I could see the asylum through the window, and I wondered if people there felt as miserable as I did, for nothing was turning out as I hoped. When Papa was offered the opportunity to come to the asylum, he asked Carlie and me if we minded moving to a new home. “These last two years have been unhappy ones,” he said. “Let us make a new start.”

Carlie said she would go if she could bring her clothespin dolls and her stuffed rabbit, Promise. Promise got its name when Carlie begged for a pet and Papa gave her a stuffed rabbit, promising that when she was old enough to care for it, she might have a real one. For myself, I thought more about what would remain than what I would take. I hoped that by moving, we might leave Aunt Maude behind, but when I asked, “When will Aunt Maude go back to her own home?” Papa looked startled.

“There will be no going back to her own home, Verna. She will of course go with us. You haven’t forgotten that Aunt Maude has rented out her home.”

So I knew there would be no new start.

Aunt Maude had been against the move. In a voice that whined and scolded all at once, she asked Papa, “Edward, how can you leave the home that you and my poor sister shared? How will you keep her memory in strange surroundings?”

Papa said, “I need no house to remind me of Isabel. She will be with me wherever I go, but this is an opportunity I can’t pass by, Maude. The asylum is as fine a hospital as any in the land. Dr. Thurston, its director, is skeptical of my theories, but he is an open-minded man and will allow me to pursue my research. It is an embarrassment that in this year of 1900, when we have an airship that can sail through the skies, we can think of no better way to cure diseases of the mind than to shut people up. I am convinced that one day we will find a remedy for such illness in our medicine chest.”

Now we were in our new home, but everything was the same. A hundred times I had resolved to be nicer to Aunt Maude in hopes she would be nicer to me. I knew she would never like me as much as she liked Carlie, but maybe I could get her to like me a little. I lifted a box marked “china” onto the dining room table. “Would you like me to unpack these dishes, Aunt Maude?”

“Put that box down, Verna. That is your mother’s best china, handed down from our own mother. No one handles those dishes except me.”

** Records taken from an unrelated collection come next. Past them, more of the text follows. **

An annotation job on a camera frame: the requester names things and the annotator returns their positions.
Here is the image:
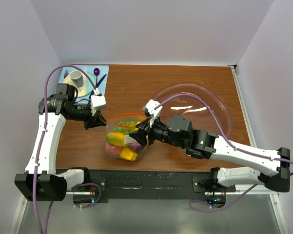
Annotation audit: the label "dark blue plastic knife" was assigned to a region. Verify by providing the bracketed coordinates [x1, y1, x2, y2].
[89, 74, 107, 99]

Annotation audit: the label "grey cup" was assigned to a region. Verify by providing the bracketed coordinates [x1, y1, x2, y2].
[70, 70, 84, 87]

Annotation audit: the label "purple plastic spoon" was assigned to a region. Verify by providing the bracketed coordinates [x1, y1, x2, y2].
[93, 67, 100, 84]

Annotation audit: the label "clear zip top bag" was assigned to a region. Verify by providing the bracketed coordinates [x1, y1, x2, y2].
[106, 113, 147, 161]

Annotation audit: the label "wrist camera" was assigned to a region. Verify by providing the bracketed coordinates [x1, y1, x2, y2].
[142, 99, 162, 127]
[90, 88, 107, 115]

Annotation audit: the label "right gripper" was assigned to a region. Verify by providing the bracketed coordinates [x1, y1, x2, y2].
[129, 113, 185, 148]

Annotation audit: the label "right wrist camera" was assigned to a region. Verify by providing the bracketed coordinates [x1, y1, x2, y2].
[142, 99, 162, 127]

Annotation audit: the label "large clear plastic bowl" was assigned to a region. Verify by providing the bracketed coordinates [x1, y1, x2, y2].
[153, 81, 233, 138]

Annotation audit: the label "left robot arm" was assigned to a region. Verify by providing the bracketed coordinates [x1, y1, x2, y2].
[15, 84, 107, 201]

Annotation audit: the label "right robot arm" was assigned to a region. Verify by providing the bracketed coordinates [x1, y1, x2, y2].
[129, 115, 291, 193]

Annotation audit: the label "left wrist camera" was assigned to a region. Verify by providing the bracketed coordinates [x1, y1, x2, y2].
[90, 88, 107, 115]

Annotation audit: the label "dark blue plastic fork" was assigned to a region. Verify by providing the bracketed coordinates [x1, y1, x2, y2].
[63, 70, 69, 79]

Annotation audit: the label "beige and green plate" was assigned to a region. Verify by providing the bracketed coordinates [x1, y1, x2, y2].
[63, 70, 93, 98]

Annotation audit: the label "aluminium rail frame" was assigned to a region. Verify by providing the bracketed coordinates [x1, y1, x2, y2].
[10, 65, 278, 234]

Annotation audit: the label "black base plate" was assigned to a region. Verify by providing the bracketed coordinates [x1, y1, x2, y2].
[63, 169, 236, 204]

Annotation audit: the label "purple fake eggplant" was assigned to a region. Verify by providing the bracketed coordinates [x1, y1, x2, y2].
[129, 142, 144, 153]

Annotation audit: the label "green fake grapes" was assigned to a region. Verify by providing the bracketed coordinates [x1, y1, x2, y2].
[113, 121, 137, 135]

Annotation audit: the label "fake peach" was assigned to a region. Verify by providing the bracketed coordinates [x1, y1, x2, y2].
[105, 143, 123, 157]

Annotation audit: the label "blue checked placemat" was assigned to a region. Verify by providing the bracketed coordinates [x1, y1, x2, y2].
[59, 65, 109, 105]

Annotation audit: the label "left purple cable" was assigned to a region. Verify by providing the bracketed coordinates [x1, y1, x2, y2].
[32, 64, 102, 234]

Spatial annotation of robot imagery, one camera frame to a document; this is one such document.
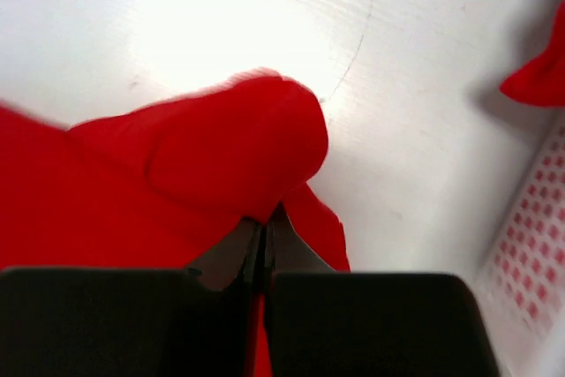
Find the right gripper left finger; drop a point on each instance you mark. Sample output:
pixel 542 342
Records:
pixel 198 320

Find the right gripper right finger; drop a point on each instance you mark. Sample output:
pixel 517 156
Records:
pixel 322 322

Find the white plastic basket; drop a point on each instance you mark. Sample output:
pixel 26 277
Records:
pixel 523 275

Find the red t shirt pile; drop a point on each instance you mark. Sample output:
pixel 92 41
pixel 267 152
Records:
pixel 540 82

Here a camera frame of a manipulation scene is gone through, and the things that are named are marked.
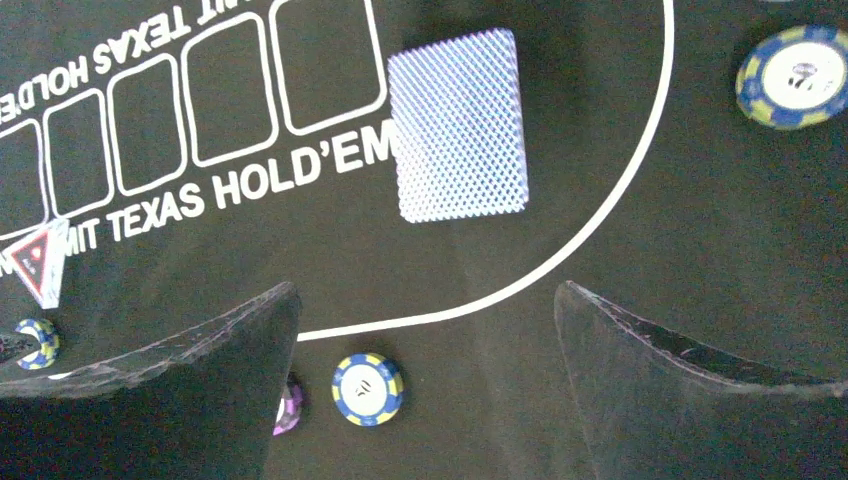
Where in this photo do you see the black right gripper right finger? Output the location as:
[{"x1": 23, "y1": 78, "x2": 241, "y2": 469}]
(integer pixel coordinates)
[{"x1": 554, "y1": 281, "x2": 847, "y2": 479}]

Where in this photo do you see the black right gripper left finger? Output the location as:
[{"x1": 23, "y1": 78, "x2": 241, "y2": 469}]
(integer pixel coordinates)
[{"x1": 1, "y1": 282, "x2": 302, "y2": 479}]

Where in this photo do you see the purple chip bottom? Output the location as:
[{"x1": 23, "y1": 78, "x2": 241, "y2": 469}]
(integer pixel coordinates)
[{"x1": 272, "y1": 375, "x2": 305, "y2": 436}]

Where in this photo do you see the blue yellow chip bottom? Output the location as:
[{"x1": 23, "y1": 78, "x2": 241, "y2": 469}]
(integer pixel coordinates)
[{"x1": 331, "y1": 352, "x2": 405, "y2": 427}]

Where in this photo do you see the blue card deck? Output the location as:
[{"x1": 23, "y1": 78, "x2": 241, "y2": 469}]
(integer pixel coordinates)
[{"x1": 388, "y1": 28, "x2": 529, "y2": 223}]

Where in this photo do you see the red triangular all-in marker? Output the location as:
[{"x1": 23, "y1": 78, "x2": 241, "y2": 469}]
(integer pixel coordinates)
[{"x1": 2, "y1": 218, "x2": 70, "y2": 310}]

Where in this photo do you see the black poker felt mat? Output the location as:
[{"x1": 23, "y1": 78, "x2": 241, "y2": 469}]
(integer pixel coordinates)
[{"x1": 1, "y1": 1, "x2": 847, "y2": 479}]

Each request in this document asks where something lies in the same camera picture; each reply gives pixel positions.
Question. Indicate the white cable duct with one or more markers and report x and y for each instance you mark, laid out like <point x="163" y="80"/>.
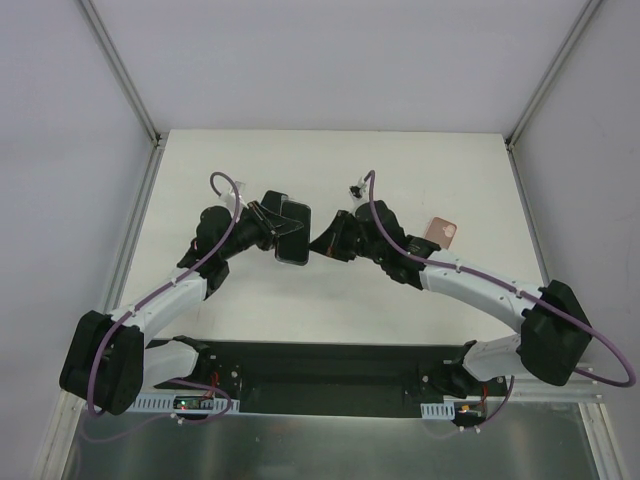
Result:
<point x="172" y="403"/>
<point x="441" y="411"/>

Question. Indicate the right aluminium frame post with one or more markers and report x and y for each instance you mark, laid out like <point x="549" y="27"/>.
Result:
<point x="577" y="30"/>

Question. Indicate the aluminium frame post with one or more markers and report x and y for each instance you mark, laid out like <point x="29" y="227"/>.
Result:
<point x="119" y="71"/>
<point x="577" y="30"/>

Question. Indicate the black phone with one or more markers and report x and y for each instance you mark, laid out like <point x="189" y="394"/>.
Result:
<point x="293" y="247"/>

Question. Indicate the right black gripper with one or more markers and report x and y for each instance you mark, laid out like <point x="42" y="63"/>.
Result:
<point x="343" y="236"/>

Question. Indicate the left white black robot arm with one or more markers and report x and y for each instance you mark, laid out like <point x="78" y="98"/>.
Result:
<point x="150" y="310"/>

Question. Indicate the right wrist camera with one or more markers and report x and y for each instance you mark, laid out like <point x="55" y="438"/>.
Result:
<point x="359" y="190"/>

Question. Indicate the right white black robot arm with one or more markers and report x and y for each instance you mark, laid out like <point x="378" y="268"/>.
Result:
<point x="548" y="324"/>

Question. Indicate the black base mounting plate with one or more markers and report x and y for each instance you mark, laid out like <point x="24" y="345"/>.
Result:
<point x="382" y="399"/>

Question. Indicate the aluminium frame front rail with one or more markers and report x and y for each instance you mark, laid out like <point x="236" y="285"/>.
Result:
<point x="246" y="366"/>

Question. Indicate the left aluminium frame post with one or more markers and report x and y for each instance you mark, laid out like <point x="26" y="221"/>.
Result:
<point x="119" y="71"/>

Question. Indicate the right white cable duct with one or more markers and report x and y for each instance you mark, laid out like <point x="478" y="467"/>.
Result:
<point x="441" y="411"/>

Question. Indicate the left white cable duct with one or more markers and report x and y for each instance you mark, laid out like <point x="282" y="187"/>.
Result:
<point x="172" y="403"/>

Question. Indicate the black phone case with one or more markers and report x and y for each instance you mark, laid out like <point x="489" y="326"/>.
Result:
<point x="273" y="201"/>

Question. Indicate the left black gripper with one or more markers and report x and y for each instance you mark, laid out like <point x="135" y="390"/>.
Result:
<point x="264" y="223"/>

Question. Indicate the pink phone case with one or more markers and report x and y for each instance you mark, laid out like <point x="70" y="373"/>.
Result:
<point x="441" y="232"/>

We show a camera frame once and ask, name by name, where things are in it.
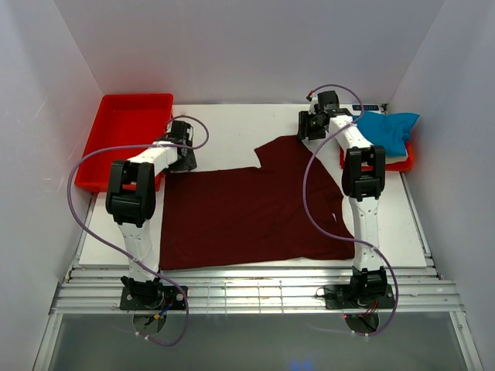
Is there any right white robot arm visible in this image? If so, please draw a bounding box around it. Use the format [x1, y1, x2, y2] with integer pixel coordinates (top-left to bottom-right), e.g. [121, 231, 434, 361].
[297, 90, 387, 308]

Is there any purple cable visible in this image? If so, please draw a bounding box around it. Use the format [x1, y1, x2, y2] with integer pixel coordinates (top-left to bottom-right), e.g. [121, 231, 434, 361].
[301, 83, 399, 338]
[67, 114, 210, 347]

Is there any blue folded t shirt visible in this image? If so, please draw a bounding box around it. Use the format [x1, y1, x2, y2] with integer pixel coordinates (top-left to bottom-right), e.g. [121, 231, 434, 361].
[357, 111, 420, 158]

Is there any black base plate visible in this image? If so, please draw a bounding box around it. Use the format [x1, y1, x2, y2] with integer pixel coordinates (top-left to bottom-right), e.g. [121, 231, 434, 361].
[118, 285, 186, 311]
[315, 284, 395, 310]

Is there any small red tray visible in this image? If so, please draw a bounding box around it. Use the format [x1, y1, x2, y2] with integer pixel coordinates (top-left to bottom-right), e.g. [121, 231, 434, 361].
[340, 142, 415, 172]

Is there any aluminium rail frame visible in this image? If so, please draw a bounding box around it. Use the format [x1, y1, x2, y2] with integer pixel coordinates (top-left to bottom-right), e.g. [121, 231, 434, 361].
[52, 262, 464, 315]

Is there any maroon t shirt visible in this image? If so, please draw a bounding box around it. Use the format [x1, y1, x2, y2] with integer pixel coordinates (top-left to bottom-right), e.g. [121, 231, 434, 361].
[159, 136, 354, 270]

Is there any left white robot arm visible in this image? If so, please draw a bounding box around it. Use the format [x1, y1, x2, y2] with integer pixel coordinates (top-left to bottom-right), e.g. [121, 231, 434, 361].
[106, 120, 196, 309]

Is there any large red tray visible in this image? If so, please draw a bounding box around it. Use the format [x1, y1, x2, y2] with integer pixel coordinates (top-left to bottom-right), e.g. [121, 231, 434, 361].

I thought Aunt Maude’s heart must be like a tiny house with only a very little room inside, just enough for Carlie but not enough for me. When I was younger, I used to play a game with Carlie. We would go for a walk and then pretend we were lost, wandering up and down the street, looking for our house, making believe it wasn’t there. We would frighten ourselves and cry until one of us tired of the game and we ran home. I felt lost now, but this time it was no game, and there was no familiar home to run to.